By S.T. Patrick
On April 26, 1986, the world experienced its worst nuclear accident at the No. 4 reactor in the Chernobyl Nuclear Power Plant in what was then the Soviet Union. The International Nuclear Event Scale rates nuclear accidents on a scale of one to seven. Chernobyl was a seven. It’s only competitor in severity is the 2011 Fukushima disaster in Japan.
The exclusion zone reached over 19 miles and over 135,000 people had to be evacuated. It will remain uninhabitable for generations. The response involved over 500,000 personnel and cost what would now be equivalent to $68 billion. Chernobyl wasn’t located in a remote part of Russian Siberia, its effects frozen by the dead cold of the Asian arctic. Chernobyl is located in northern Ukraine and, thus, its strategic situation is even more important as the war in the nation continues.

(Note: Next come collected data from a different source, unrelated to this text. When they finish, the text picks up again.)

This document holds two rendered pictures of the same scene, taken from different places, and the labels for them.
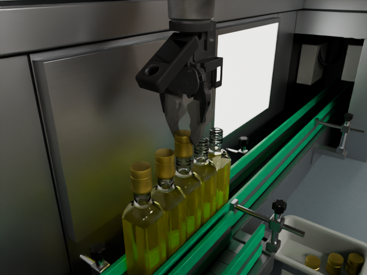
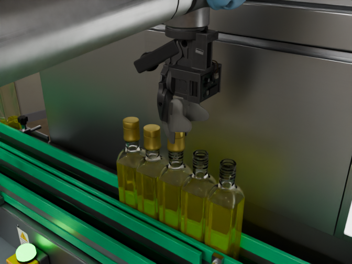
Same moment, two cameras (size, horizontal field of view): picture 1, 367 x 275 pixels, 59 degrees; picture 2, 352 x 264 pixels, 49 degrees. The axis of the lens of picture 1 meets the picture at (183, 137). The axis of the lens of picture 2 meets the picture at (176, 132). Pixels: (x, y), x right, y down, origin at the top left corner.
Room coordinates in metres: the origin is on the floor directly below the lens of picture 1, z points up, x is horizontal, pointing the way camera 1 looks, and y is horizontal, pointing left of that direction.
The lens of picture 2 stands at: (0.54, -0.66, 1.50)
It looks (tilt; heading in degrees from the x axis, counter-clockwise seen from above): 27 degrees down; 90
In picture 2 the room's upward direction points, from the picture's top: straight up
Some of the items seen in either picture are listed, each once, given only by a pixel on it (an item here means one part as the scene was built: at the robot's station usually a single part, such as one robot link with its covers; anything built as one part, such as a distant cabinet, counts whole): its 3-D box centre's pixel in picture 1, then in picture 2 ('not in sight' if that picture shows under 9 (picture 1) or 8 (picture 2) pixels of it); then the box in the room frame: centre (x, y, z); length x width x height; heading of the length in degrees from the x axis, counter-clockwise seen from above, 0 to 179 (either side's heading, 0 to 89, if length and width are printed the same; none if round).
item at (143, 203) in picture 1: (141, 189); (131, 138); (0.44, 0.07, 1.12); 0.03 x 0.03 x 0.05
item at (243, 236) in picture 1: (253, 251); not in sight; (0.58, -0.17, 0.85); 0.09 x 0.04 x 0.07; 53
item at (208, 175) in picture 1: (200, 203); (198, 219); (0.58, -0.04, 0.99); 0.06 x 0.06 x 0.21; 53
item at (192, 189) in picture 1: (183, 216); (175, 208); (0.54, 0.00, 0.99); 0.06 x 0.06 x 0.21; 54
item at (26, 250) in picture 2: not in sight; (25, 252); (0.19, 0.02, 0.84); 0.04 x 0.04 x 0.03
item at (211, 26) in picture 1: (193, 58); (189, 63); (0.56, -0.02, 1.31); 0.09 x 0.08 x 0.12; 144
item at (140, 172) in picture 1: (141, 177); (131, 129); (0.44, 0.07, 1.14); 0.04 x 0.04 x 0.04
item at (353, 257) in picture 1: (354, 264); not in sight; (0.60, -0.43, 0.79); 0.04 x 0.04 x 0.04
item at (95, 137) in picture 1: (204, 96); (342, 154); (0.84, -0.06, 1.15); 0.90 x 0.03 x 0.34; 143

Depending on what study and what geographic reach is tallied, it has been said that the number of fatalities from the Chernobyl disaster range between 4,000 and 16,000. Over time, as its closest inhabitants age, that number will rise.

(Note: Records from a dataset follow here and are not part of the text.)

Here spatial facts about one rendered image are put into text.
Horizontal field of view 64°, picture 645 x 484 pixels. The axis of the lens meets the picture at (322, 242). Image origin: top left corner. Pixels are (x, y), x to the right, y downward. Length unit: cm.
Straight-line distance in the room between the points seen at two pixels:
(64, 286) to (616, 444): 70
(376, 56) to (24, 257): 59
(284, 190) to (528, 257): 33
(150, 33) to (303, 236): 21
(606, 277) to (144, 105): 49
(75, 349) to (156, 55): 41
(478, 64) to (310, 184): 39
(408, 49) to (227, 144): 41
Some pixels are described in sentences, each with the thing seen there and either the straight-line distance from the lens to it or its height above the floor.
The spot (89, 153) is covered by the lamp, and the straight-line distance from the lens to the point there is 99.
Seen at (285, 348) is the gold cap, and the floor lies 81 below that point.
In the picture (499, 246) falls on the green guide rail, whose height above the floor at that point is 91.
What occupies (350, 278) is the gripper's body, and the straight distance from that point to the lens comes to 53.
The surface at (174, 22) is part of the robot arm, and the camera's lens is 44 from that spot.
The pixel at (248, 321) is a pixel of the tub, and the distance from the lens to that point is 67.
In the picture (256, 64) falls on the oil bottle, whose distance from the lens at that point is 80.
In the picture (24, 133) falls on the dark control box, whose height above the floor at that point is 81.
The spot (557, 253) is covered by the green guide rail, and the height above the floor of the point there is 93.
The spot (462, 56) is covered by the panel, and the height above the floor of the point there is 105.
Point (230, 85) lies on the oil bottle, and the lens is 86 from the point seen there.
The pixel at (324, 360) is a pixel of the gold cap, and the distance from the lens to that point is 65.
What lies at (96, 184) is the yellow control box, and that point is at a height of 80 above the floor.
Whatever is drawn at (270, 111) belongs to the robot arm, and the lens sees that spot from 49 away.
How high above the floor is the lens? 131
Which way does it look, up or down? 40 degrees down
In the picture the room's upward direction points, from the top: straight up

Mikhail Gorbachev’s Soviet Union built a barrier around the plant in December 1986 but, by 2017, it was deteriorating. A similar enclosure, the Chernobyl New Safe Confinement, a name that almost tries too hard in its reassurances, was then built so the previous barrier could be removed. The completion of the nuclear clean-up at Chernobyl is scheduled for 2065.
On Feb. 24, Russian troops took control of the Chernobyl plant in Ukraine. It was the first day of the movement of Russian troops into Ukraine and officials had reported that plant staff were being “held hostage.” Mykhailo Podolyak, a Ukrainian presidential adviser, said, “After a completely senseless Russian attack in this direction, it is impossible to say that Chernobyl is safe. This is one of the most serious threats to Europe today.”
The day before, Ukrainian President Volodymyr Zelensky had warned, “Russian occupation forces are trying to seize the Chernobyl (nuclear power plant). Our defenders are sacrificing their lives so that the tragedy of 1986 will not be repeated. This is a declaration of war against the whole of Europe.”
Zelensky was typically grandiose in his predictions and his assessments, yet there is a fear that disaster could once again strike at Chernobyl, which could become strategic fodder in a war or, as those in the alternative research communities would call it, a perfect location for a false-flag operation. Zelensky was predicting disaster to the world in his desperate cry for assistance. “In 1986, the world saw the biggest technological disaster in Chernobyl,” the Ukrainian Foreign Ministry tweeted. “If Russia continues the war, Chernobyl can happen again in 2022.”
The Russian government did state that it had taken control of Chernobyl, but it also claimed that it was working with Ukrainian guards to ensure its stability and safety. There is an understanding Europeans have about the ticking time bomb that Chernobyl could become once again if war or disaster struck near the site. The fear is that the nuclear clean-up that has happened since 1986 could all be for naught with one directed or accidental strike to the facility.
Russia has stated that the taking of Chernobyl was done precisely to limit the U.S.-backed Ukrainian nationalists from being able to stage a nuclear event at the site. The Russian Defense Ministry said that “joint actions of Russian paratroopers and servicemen of the Ukrainian guards battalion will guarantee that nationalist formations and other terrorist organizations would not take advantage of the ongoing situation in the country to organize a nuclear provocation.”
Podolyak argues that the opposite is true, that Russian saboteurs “planned to conduct a terrorist act at the Chernobyl plant to cause a powerful environmental catastrophe.” He said, “It is clear that Russia not only wants to depose the government and replaced it with some puppet executors. It wants to cause maximum destruction in Ukraine, even of environmental nature.”
Chernobyl has been in the American cultural consciousness for the last few years as a 2019 HBO mini-series called “Chernobyl” won a multitude of awards including the American Film Institute’s Television Program of the Year, the Golden Globe’s Best Limited Series Award and three Primetime Emmy Awards. The series looked at the disaster and the initial clean-up efforts.
There are countries that rely on the efficiency of nuclear power, with France being one of them. The French report very few major issues and the reactors have proven safe. That said, events like Chernobyl and Fukushima are generational and just one disaster can change world history.